● AIM OF THE TASK
The line count for "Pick" is all that is needed: say how many lines in the listing below contain it.

● GIVEN RECORDS
★ ★ ★ ★ ★
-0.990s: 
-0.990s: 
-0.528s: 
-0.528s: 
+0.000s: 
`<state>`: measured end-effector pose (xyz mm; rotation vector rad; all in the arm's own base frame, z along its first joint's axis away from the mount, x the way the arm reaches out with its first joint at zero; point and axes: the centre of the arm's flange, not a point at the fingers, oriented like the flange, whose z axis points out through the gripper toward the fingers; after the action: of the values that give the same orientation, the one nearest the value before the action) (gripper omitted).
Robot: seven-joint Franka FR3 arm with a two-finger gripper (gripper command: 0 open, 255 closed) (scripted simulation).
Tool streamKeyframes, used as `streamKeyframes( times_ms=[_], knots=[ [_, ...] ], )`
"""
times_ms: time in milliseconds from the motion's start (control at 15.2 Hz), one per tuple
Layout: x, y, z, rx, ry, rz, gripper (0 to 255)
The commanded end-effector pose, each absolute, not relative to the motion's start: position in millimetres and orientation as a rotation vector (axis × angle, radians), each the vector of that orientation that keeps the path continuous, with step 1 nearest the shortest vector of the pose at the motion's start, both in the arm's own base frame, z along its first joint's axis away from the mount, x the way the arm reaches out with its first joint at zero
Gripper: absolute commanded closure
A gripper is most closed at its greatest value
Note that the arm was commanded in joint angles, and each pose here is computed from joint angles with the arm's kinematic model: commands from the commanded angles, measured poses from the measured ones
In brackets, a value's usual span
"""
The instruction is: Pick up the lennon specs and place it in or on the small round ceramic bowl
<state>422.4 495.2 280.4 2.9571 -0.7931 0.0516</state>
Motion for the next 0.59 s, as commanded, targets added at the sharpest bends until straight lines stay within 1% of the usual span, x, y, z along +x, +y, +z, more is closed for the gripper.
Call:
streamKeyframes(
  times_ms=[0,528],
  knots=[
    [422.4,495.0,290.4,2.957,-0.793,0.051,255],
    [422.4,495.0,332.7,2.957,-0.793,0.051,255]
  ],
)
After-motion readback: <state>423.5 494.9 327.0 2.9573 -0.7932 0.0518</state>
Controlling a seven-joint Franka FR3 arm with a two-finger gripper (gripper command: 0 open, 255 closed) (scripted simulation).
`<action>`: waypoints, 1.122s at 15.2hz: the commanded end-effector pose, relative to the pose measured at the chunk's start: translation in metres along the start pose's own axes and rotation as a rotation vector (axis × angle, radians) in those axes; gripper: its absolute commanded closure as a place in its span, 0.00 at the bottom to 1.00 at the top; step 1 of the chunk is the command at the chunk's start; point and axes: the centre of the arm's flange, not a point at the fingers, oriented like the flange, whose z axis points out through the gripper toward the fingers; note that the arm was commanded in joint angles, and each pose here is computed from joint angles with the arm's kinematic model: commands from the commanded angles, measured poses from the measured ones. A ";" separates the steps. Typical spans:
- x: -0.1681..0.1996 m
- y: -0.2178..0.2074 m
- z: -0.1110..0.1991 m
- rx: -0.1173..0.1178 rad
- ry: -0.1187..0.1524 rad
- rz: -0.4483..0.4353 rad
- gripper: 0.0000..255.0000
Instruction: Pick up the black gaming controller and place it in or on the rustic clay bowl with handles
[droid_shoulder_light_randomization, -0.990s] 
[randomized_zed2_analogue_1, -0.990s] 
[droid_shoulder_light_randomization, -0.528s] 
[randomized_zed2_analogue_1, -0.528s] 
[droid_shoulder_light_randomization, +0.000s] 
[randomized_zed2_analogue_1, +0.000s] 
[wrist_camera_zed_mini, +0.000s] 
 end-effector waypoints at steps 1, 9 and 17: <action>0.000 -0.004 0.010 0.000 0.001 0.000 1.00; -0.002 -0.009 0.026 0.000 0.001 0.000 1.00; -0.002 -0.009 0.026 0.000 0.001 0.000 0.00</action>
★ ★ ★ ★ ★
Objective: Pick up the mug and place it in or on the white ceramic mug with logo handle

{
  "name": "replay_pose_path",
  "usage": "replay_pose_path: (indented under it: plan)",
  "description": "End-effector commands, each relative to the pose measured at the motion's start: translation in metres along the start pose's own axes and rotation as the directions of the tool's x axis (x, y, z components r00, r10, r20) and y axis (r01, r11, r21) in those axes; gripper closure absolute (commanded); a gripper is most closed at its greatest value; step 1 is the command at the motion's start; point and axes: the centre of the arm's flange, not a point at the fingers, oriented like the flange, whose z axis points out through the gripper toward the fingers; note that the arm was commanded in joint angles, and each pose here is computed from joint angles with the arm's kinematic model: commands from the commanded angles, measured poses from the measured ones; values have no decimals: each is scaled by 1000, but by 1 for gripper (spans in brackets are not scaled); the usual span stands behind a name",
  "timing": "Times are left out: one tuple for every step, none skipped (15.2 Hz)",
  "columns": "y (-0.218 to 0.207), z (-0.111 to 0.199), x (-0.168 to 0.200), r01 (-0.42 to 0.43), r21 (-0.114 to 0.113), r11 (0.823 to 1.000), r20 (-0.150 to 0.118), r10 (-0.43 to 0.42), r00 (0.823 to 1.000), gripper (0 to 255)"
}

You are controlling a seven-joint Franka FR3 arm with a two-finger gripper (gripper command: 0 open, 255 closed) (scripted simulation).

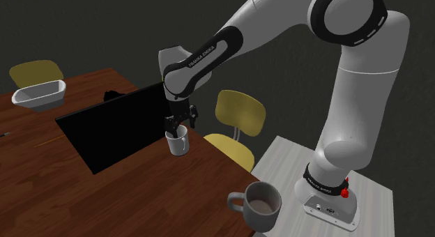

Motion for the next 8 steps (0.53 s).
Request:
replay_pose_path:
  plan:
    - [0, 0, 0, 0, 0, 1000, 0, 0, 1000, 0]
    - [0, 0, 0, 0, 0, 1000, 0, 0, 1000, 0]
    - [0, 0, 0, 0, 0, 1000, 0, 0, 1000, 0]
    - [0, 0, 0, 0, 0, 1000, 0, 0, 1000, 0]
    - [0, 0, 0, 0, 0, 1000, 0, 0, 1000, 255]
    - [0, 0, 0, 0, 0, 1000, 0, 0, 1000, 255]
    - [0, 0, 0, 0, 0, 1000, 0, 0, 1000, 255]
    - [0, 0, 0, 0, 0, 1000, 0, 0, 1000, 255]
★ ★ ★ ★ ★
● TASK OUTPUT
3